_What to produce_
Apart from the images, reproduce all of the data word for word.

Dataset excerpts
□ □ □ □ □

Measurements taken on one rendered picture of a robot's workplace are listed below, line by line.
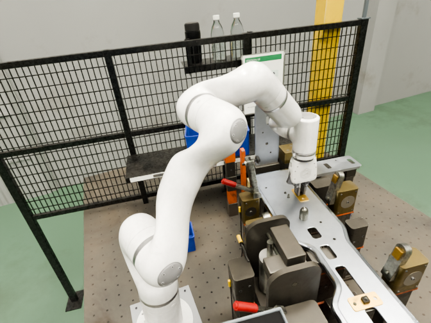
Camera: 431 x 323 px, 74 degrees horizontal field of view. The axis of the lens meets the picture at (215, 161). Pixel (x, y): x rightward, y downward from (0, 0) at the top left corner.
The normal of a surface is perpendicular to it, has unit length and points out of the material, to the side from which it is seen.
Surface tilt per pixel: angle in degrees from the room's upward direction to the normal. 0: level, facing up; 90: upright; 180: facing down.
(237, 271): 0
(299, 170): 88
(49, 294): 0
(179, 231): 75
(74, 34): 90
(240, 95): 113
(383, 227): 0
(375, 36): 90
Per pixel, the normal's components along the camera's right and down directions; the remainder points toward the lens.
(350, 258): -0.08, -0.85
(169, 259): 0.59, -0.07
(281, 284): 0.22, 0.49
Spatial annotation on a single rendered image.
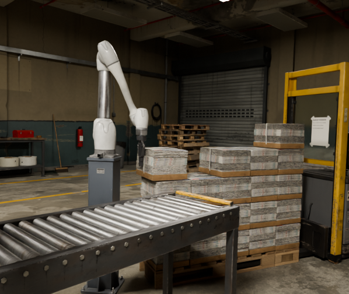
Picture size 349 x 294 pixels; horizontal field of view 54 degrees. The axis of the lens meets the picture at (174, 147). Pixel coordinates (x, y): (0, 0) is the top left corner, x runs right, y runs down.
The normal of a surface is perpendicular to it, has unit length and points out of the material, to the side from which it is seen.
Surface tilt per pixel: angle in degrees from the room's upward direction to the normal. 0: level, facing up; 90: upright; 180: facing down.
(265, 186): 90
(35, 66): 90
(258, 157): 90
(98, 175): 90
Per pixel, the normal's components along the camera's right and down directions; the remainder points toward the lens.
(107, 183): -0.14, 0.06
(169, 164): 0.43, 0.07
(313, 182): -0.91, 0.00
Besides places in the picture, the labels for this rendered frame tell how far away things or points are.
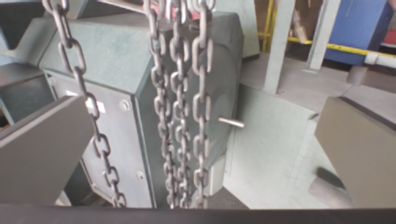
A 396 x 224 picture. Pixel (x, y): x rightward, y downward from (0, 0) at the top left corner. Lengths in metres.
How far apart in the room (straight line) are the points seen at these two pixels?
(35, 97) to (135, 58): 0.21
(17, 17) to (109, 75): 0.30
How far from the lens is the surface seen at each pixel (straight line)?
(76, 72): 0.20
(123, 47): 0.33
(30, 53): 0.52
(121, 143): 0.36
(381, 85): 0.54
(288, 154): 0.76
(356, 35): 3.22
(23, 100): 0.44
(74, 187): 0.57
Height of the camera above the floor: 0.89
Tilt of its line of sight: 31 degrees down
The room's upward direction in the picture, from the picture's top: straight up
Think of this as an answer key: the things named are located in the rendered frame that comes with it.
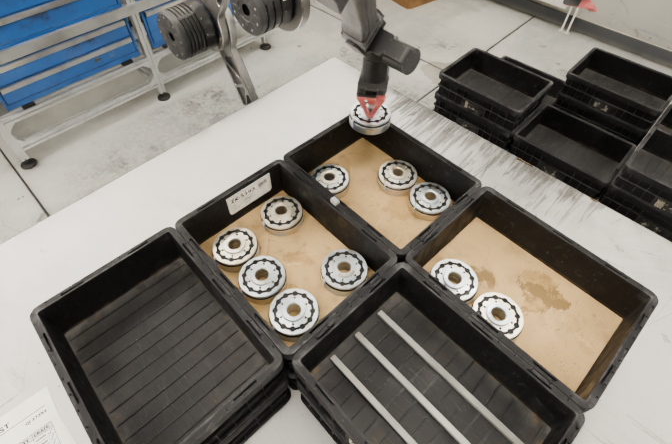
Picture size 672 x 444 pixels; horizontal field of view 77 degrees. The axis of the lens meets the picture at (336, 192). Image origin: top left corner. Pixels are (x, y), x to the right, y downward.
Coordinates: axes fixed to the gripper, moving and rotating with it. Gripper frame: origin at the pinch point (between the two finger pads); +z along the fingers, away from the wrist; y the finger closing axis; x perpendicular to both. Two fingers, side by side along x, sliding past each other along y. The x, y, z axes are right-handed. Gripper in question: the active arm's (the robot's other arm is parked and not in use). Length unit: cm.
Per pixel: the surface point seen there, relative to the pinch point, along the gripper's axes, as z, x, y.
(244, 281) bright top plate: 16, 21, -43
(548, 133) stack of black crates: 61, -77, 78
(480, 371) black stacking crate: 19, -29, -53
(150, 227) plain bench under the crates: 32, 57, -23
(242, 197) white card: 12.4, 27.2, -23.8
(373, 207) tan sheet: 18.4, -4.0, -16.1
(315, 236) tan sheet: 18.8, 8.8, -27.3
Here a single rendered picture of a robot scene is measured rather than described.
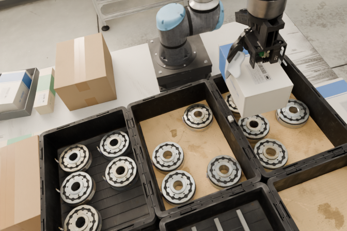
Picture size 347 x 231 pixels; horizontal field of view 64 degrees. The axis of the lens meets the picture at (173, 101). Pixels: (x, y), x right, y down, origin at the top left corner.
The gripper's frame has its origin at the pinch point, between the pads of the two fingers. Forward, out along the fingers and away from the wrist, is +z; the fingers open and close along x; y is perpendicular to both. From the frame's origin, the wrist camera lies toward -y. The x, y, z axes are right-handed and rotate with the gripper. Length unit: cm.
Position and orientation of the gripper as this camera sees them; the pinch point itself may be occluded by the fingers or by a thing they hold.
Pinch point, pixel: (251, 69)
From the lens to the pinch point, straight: 77.2
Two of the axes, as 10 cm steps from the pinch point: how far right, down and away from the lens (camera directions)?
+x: 9.7, -2.5, 0.4
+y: 2.2, 7.6, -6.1
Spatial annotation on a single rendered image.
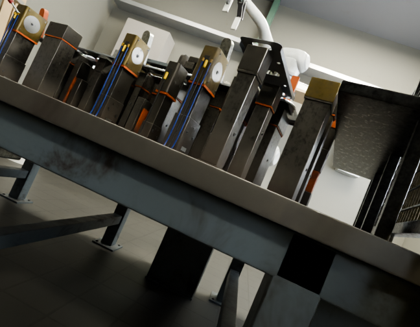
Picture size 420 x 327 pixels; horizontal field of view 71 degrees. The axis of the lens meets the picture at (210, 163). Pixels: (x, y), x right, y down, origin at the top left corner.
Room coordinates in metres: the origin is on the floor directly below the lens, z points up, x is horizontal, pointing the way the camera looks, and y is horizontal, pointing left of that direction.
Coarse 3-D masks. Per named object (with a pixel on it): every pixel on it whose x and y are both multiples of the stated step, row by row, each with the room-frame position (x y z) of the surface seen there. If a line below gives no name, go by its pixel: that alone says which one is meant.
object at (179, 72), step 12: (168, 72) 0.95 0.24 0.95; (180, 72) 0.96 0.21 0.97; (168, 84) 0.94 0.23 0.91; (180, 84) 0.98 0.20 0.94; (156, 96) 0.94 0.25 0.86; (168, 96) 0.95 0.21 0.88; (156, 108) 0.95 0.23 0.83; (168, 108) 0.99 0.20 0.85; (156, 120) 0.96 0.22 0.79; (144, 132) 0.95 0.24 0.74; (156, 132) 0.98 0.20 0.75
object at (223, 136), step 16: (256, 48) 0.62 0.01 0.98; (240, 64) 0.63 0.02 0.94; (256, 64) 0.61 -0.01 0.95; (240, 80) 0.63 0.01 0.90; (256, 80) 0.63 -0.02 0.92; (240, 96) 0.62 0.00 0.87; (224, 112) 0.63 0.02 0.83; (240, 112) 0.62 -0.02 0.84; (224, 128) 0.62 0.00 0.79; (208, 144) 0.63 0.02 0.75; (224, 144) 0.62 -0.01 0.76; (208, 160) 0.62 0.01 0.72; (224, 160) 0.64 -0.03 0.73
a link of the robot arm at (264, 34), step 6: (246, 0) 1.61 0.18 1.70; (246, 6) 1.63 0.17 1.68; (252, 6) 1.63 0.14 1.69; (252, 12) 1.64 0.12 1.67; (258, 12) 1.64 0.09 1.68; (252, 18) 1.67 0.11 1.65; (258, 18) 1.65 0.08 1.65; (264, 18) 1.67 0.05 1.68; (258, 24) 1.67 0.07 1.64; (264, 24) 1.67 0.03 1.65; (258, 30) 1.72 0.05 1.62; (264, 30) 1.69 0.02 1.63; (264, 36) 1.72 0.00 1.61; (270, 36) 1.73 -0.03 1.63; (270, 48) 1.77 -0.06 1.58
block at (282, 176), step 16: (320, 80) 0.79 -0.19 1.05; (304, 96) 0.80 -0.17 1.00; (320, 96) 0.78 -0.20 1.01; (336, 96) 0.78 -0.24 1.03; (304, 112) 0.80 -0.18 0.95; (320, 112) 0.78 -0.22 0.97; (304, 128) 0.79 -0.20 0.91; (320, 128) 0.77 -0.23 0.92; (288, 144) 0.80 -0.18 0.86; (304, 144) 0.78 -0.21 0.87; (288, 160) 0.79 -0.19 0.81; (304, 160) 0.78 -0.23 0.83; (272, 176) 0.80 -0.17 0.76; (288, 176) 0.78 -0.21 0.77; (304, 176) 0.83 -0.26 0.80; (288, 192) 0.78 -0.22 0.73
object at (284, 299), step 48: (0, 144) 0.54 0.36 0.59; (48, 144) 0.53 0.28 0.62; (96, 144) 0.52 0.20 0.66; (96, 192) 0.51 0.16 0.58; (144, 192) 0.50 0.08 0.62; (192, 192) 0.49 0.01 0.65; (0, 240) 1.03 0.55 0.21; (96, 240) 2.00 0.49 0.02; (240, 240) 0.47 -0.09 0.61; (288, 240) 0.46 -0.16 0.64; (288, 288) 0.46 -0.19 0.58; (336, 288) 0.45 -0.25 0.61; (384, 288) 0.44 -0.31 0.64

□ □ □ □ □

_Exercise answer_
Measurements taken on one rendered picture of a robot's workplace are listed below, line by line.
Camera: 431 x 323 px, 74 degrees horizontal field of view. The axis of the lens meets the picture at (215, 161). Pixel (x, y): x rightward, y downward from (0, 0) at the top left corner.
The normal of a surface is perpendicular to it, has unit length and points out of the material, to the side from which it is seen.
Surface tilt per pixel: angle in degrees from the room's upward direction to the normal. 0: level, facing up; 90: upright; 180: facing down.
(237, 271): 0
(299, 170): 88
(49, 294): 0
(179, 231): 75
(74, 34): 90
(240, 95): 113
(383, 227): 0
(375, 36): 90
Per pixel, the normal's components along the camera's right and down directions; the remainder points toward the lens.
(350, 258): -0.08, -0.85
(169, 259): 0.59, -0.07
(281, 284): 0.22, 0.49
Spatial annotation on a single rendered image.
Picture size 349 x 294 pixels; horizontal field of view 54 degrees. The axis of the lens meets the picture at (174, 147). Pixel coordinates (x, y): (0, 0) is the top left corner, x runs right, y runs down.
The normal of a surface is perpendicular to it, has unit length and points out of the material, to the side from which it is seen.
Surface tilt per pixel: angle in degrees from the room's upward direction to the normal. 0: level, facing up; 90: upright; 180: facing down.
(265, 186): 90
(35, 66): 90
(258, 157): 90
(98, 175): 90
Per pixel, the normal's components along the camera's right and down directions; the remainder points toward the lens.
(107, 183): -0.14, 0.06
(169, 164): 0.43, 0.07
(313, 182): -0.91, 0.00
Besides places in the picture, the labels for this rendered frame tell how far away things or points are.
A 396 x 224 picture. Pixel (x, y): x rightward, y downward from (0, 0) at the top left corner. Lengths in metres.
How far apart in the room (straight line) are the points seen at these two pixels?
(35, 97) to (135, 58): 0.21
(17, 17) to (109, 75): 0.30
How far from the lens is the surface seen at each pixel (straight line)?
(76, 72): 0.20
(123, 47): 0.33
(30, 53): 0.52
(121, 143): 0.36
(381, 85): 0.54
(288, 154): 0.76
(356, 35): 3.22
(23, 100): 0.44
(74, 187): 0.57
Height of the camera above the floor: 0.89
Tilt of its line of sight: 31 degrees down
The room's upward direction in the picture, from the picture's top: straight up
Think of this as an answer key: the things named are located in the rendered frame that comes with it.
Picture size 672 x 444 pixels; horizontal field of view 77 degrees. The axis of the lens meets the picture at (336, 192). Image origin: top left corner. Pixels are (x, y), x to the right, y downward.
Coordinates: axes fixed to the gripper, moving and rotating with it. Gripper frame: origin at the pinch point (between the two finger pads); +z along the fingers, away from the wrist; y the finger closing axis; x perpendicular to both. Two fingers, side by side along x, sliding past each other along y. The x, y, z axes are right-handed. Gripper in question: the active arm's (the robot's other arm is parked and not in use). Length unit: cm.
Per pixel: the surface point seen there, relative to the pinch point, along the gripper's axes, as z, x, y.
(244, 281) bright top plate: 16, 21, -43
(548, 133) stack of black crates: 61, -77, 78
(480, 371) black stacking crate: 19, -29, -53
(150, 227) plain bench under the crates: 32, 57, -23
(242, 197) white card: 12.4, 27.2, -23.8
(373, 207) tan sheet: 18.4, -4.0, -16.1
(315, 236) tan sheet: 18.8, 8.8, -27.3
Here a single rendered picture of a robot scene is measured rather than described.
Picture size 347 x 231 pixels; horizontal field of view 64 degrees. The axis of the lens meets the picture at (173, 101). Pixels: (x, y), x right, y down, origin at the top left corner.
The gripper's frame has its origin at the pinch point, between the pads of the two fingers. Forward, out along the fingers and away from the wrist, is +z; the fingers open and close along x; y is perpendicular to both. From the frame's origin, the wrist camera lies toward -y. The x, y, z axes are right-handed and rotate with the gripper. Length unit: cm.
Position and orientation of the gripper as this camera sees them; the pinch point itself may be occluded by the fingers or by a thing they hold.
Pinch point, pixel: (251, 69)
From the lens to the pinch point, straight: 77.2
Two of the axes, as 10 cm steps from the pinch point: how far right, down and away from the lens (camera directions)?
+x: 9.7, -2.5, 0.4
+y: 2.2, 7.6, -6.1
Spatial annotation on a single rendered image.
Picture size 420 x 327 pixels; horizontal field of view 71 degrees. The axis of the lens meets the picture at (210, 163). Pixels: (x, y), x right, y down, origin at the top left corner.
Room coordinates in metres: the origin is on the floor directly below the lens, z points up, x is horizontal, pointing the way the camera looks, and y is horizontal, pointing left of that direction.
Coarse 3-D masks. Per named object (with a pixel on it): every pixel on it whose x and y are both multiples of the stated step, row by row, each with the room-frame position (x y z) of the surface seen there. If a line below gives no name, go by its pixel: that alone says which one is meant.
object at (179, 72), step 12: (168, 72) 0.95 0.24 0.95; (180, 72) 0.96 0.21 0.97; (168, 84) 0.94 0.23 0.91; (180, 84) 0.98 0.20 0.94; (156, 96) 0.94 0.25 0.86; (168, 96) 0.95 0.21 0.88; (156, 108) 0.95 0.23 0.83; (168, 108) 0.99 0.20 0.85; (156, 120) 0.96 0.22 0.79; (144, 132) 0.95 0.24 0.74; (156, 132) 0.98 0.20 0.75
object at (223, 136), step 16: (256, 48) 0.62 0.01 0.98; (240, 64) 0.63 0.02 0.94; (256, 64) 0.61 -0.01 0.95; (240, 80) 0.63 0.01 0.90; (256, 80) 0.63 -0.02 0.92; (240, 96) 0.62 0.00 0.87; (224, 112) 0.63 0.02 0.83; (240, 112) 0.62 -0.02 0.84; (224, 128) 0.62 0.00 0.79; (208, 144) 0.63 0.02 0.75; (224, 144) 0.62 -0.01 0.76; (208, 160) 0.62 0.01 0.72; (224, 160) 0.64 -0.03 0.73
a link of the robot arm at (264, 34), step 6: (246, 0) 1.61 0.18 1.70; (246, 6) 1.63 0.17 1.68; (252, 6) 1.63 0.14 1.69; (252, 12) 1.64 0.12 1.67; (258, 12) 1.64 0.09 1.68; (252, 18) 1.67 0.11 1.65; (258, 18) 1.65 0.08 1.65; (264, 18) 1.67 0.05 1.68; (258, 24) 1.67 0.07 1.64; (264, 24) 1.67 0.03 1.65; (258, 30) 1.72 0.05 1.62; (264, 30) 1.69 0.02 1.63; (264, 36) 1.72 0.00 1.61; (270, 36) 1.73 -0.03 1.63; (270, 48) 1.77 -0.06 1.58
block at (282, 176), step 16: (320, 80) 0.79 -0.19 1.05; (304, 96) 0.80 -0.17 1.00; (320, 96) 0.78 -0.20 1.01; (336, 96) 0.78 -0.24 1.03; (304, 112) 0.80 -0.18 0.95; (320, 112) 0.78 -0.22 0.97; (304, 128) 0.79 -0.20 0.91; (320, 128) 0.77 -0.23 0.92; (288, 144) 0.80 -0.18 0.86; (304, 144) 0.78 -0.21 0.87; (288, 160) 0.79 -0.19 0.81; (304, 160) 0.78 -0.23 0.83; (272, 176) 0.80 -0.17 0.76; (288, 176) 0.78 -0.21 0.77; (304, 176) 0.83 -0.26 0.80; (288, 192) 0.78 -0.22 0.73
object at (284, 299), step 48: (0, 144) 0.54 0.36 0.59; (48, 144) 0.53 0.28 0.62; (96, 144) 0.52 0.20 0.66; (96, 192) 0.51 0.16 0.58; (144, 192) 0.50 0.08 0.62; (192, 192) 0.49 0.01 0.65; (0, 240) 1.03 0.55 0.21; (96, 240) 2.00 0.49 0.02; (240, 240) 0.47 -0.09 0.61; (288, 240) 0.46 -0.16 0.64; (288, 288) 0.46 -0.19 0.58; (336, 288) 0.45 -0.25 0.61; (384, 288) 0.44 -0.31 0.64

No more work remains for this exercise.